Personal information
- Full name: Morgana Regina Gmach
- Born: 17 June 1994 (age 32)
- Height: 1.59 m (5 ft 3 in)

Gymnastics career
- Discipline: Rhythmic gymnastics
- Country represented: Brazil
- Club: Sadia
- Head coach: Camila Ferezin
- Medal record
Representing Brazil
Rhythmic gymnastics
Pan American Games
| Gold medal – first place | 2015 Toronto | Group all-around |
| Gold medal – first place | 2015 Toronto | 5 ribbons |
| Silver medal – second place | 2015 Toronto | 6 clubs + 2 hoops |
South American Championships
| Gold medal – first place | 2011 Maracaibo | Team |
| Gold medal – first place | 2011 Maracaibo | All-around |
| Gold medal – first place | 2011 Maracaibo | Hoop |
| Gold medal – first place | 2011 Maracaibo | Ribbon |
| Gold medal – first place | 2019 Bogotá | Group all-around |
| Gold medal – first place | 2019 Bogotá | 5 balls |
| Gold medal – first place | 2019 Bogotá | 4 clubs + 3 hoops |
| Silver medal – second place | 2011 Maracaibo | Clubs |
| Bronze medal – third place | 2011 Maracaibo | Ball |

= Morgana Gmach =

Brazilian rhythmic gymnast

Morgana Regina Gmach (born June 17, 1994) is a Brazilian rhythmic gymnast.
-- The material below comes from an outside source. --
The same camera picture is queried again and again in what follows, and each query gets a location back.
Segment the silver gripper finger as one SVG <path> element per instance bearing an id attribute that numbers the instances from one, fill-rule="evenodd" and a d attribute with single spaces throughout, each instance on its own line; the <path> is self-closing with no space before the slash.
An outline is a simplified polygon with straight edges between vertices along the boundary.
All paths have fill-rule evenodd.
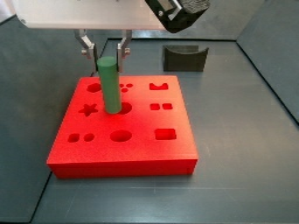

Gmach helped the Brazilian ladies secure a gold-medal triumph in the group all-around at the 2015 Pan American Games in Toronto, Canada, and subsequently competed as a member of the host nation's rhythmic gymnastics squad at the Summer Olympics in Rio de Janeiro by the following year. There, she and fellow gymnasts Emanuelle Lima, Jessica Maier, Gabrielle da Silva, and Francielly Pereira attained a total score of 32.649 on the combination of ribbons, hoops, and clubs for the ninth spot in the qualifying phase of the group all-around, narrowly missing out of the final roster by more than a single point.